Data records
※

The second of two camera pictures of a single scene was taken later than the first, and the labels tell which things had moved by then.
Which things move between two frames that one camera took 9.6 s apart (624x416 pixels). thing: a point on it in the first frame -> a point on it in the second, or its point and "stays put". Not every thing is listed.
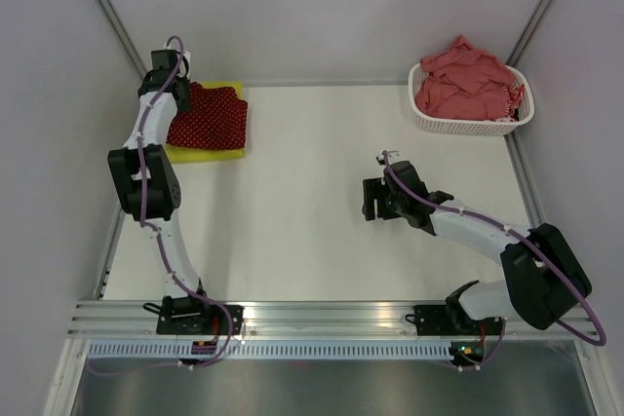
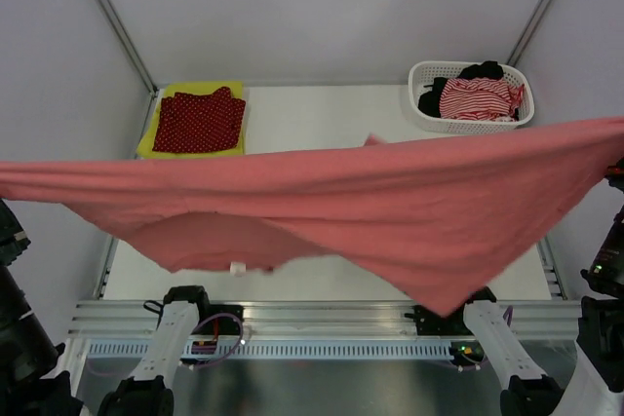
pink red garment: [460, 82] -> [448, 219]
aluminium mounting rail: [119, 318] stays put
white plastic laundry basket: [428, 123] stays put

※

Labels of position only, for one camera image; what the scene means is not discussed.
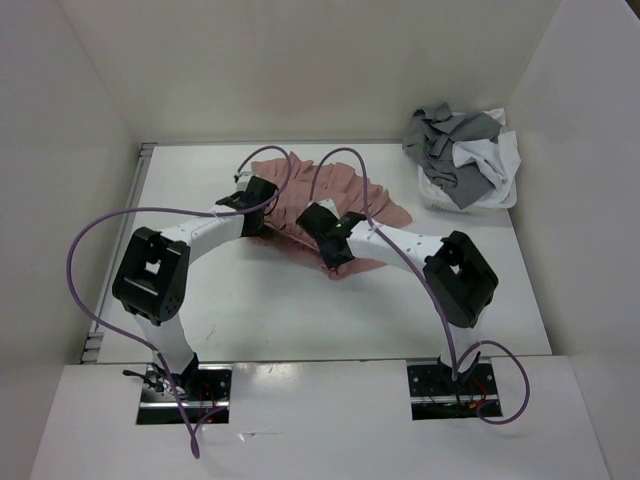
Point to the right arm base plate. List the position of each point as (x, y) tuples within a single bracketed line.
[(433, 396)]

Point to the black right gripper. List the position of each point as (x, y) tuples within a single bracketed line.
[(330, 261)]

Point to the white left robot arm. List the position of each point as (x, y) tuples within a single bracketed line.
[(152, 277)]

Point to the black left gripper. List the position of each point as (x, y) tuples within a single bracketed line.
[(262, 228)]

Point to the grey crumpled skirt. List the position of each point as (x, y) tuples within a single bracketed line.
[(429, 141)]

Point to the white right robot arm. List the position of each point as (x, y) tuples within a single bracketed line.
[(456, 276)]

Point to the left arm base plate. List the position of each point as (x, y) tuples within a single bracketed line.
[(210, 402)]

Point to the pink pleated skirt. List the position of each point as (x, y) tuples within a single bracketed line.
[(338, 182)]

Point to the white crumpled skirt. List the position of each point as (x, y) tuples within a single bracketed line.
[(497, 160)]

※

REQUIREMENT —
For each line in the data above that contains the string "scene", extract the line.

TASK SOLUTION —
The second of two camera pictures of a single scene was taken later than the first, and the labels tell which things had moved by then.
Labels of position only, for one camera image; what the scene means is not discussed.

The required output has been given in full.